## TASK
Extract, without alteration, each line from the start of the listing to the line bearing "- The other".
##############################
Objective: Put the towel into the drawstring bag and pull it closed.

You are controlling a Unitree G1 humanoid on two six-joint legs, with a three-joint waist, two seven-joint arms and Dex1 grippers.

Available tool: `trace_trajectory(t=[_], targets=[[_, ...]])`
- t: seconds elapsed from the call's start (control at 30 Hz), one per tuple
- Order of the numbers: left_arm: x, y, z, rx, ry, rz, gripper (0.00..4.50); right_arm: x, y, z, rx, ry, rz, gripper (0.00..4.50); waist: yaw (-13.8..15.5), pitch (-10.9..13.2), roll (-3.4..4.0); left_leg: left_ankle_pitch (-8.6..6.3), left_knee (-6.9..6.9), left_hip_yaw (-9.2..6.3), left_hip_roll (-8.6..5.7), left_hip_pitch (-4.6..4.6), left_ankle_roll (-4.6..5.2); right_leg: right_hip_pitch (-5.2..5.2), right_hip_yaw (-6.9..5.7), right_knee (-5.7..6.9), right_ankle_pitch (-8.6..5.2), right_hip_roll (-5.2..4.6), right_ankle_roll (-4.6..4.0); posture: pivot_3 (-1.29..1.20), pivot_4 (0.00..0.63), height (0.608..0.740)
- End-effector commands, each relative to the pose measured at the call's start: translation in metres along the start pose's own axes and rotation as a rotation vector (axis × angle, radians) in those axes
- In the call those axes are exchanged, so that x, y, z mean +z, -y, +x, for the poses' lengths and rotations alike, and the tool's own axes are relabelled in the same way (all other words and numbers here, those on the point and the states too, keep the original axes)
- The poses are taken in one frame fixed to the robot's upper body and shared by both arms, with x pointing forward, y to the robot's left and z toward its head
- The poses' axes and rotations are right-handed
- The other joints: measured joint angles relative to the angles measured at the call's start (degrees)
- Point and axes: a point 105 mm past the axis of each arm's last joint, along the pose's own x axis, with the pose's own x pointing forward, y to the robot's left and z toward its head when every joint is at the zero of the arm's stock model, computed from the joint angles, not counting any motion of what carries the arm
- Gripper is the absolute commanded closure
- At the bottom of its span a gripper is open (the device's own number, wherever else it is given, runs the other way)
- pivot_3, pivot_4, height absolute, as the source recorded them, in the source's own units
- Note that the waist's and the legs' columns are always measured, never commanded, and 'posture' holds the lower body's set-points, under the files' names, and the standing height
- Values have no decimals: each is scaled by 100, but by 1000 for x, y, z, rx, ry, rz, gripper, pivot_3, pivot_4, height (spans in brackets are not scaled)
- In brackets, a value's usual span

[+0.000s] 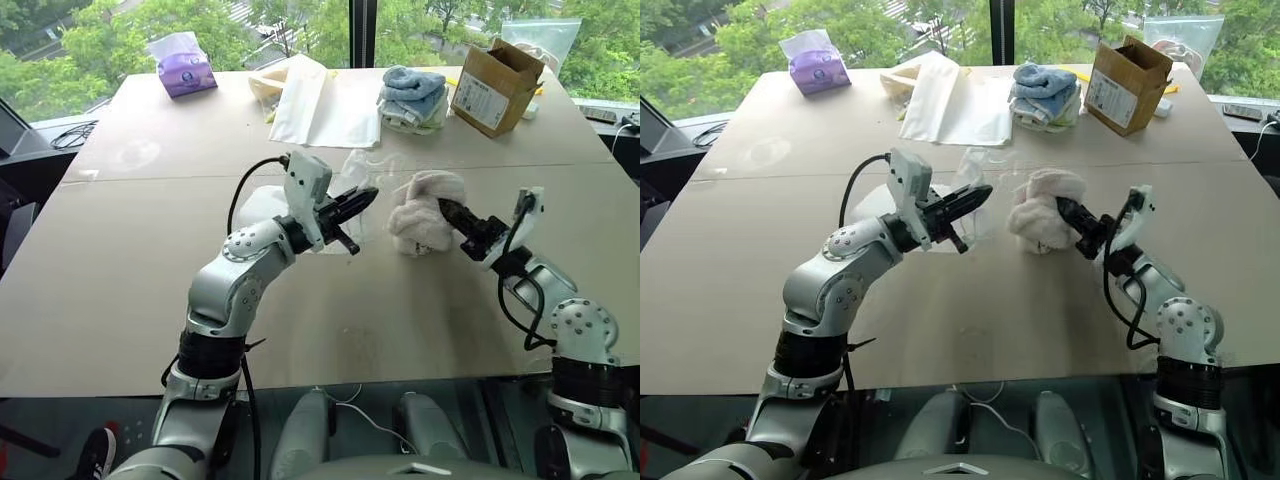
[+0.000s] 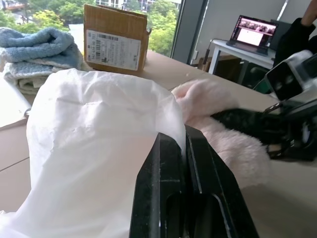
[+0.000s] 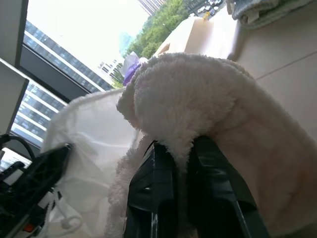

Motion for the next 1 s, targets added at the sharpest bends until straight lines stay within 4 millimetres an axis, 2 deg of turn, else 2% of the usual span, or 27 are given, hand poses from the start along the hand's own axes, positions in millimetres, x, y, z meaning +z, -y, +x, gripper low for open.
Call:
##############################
## EXERCISE RESPONSE
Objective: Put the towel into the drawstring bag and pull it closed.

You are controlling a Unitree G1 humanoid on two six-joint legs, with a three-joint waist, two seven-joint arms and Dex1 grippers.

Available tool: `trace_trajectory(t=[_], targets=[[_, ...]])`
- t: seconds elapsed from the call's start (control at 30 Hz), one per tuple
- Order of the numbers: left_arm: x, y, z, rx, ry, rz, gripper (0.00..4.50); right_arm: x, y, z, rx, ry, rz, gripper (0.00..4.50); waist: yaw (-13.8..15.5), pitch (-10.9..13.2), roll (-3.4..4.0); left_leg: left_ankle_pitch (-8.6..6.3), left_knee (-6.9..6.9), left_hip_yaw (-9.2..6.3), left_hip_roll (-8.6..5.7), left_hip_pitch (-4.6..4.6), left_ankle_roll (-4.6..5.2); right_leg: right_hip_pitch (-5.2..5.2), right_hip_yaw (-6.9..5.7), right_knee (-5.7..6.9), right_ankle_pitch (-8.6..5.2), right_hip_roll (-5.2..4.6), right_ankle_roll (-4.6..4.0); posture: pivot_3 (-1.29..1.20), pivot_4 (0.00..0.63), height (0.608..0.740)
- End-effector commands, each relative to the pose measured at the call's start: translation in metres along the start pose's own axes and rotation as a rotation vector (axis × angle, radians) in those axes
- In the call those axes are exchanged, so that x, y, z mean +z, -y, +x, for the poses' lengths and rotations alike, and the tool's own axes are relabelled in the same way (all other words and numbers here, those on the point and the states too, keep the original axes)
- The poses are taken in one frame fixed to the robot's upper body and shared by both arms, with x pointing forward, y to the robot's left and z toward its head
- The poses' axes and rotations are right-handed
- The other joints: measured joint angles relative to the angles measured at the call's start (degrees)

This concludes the answer to the exercise.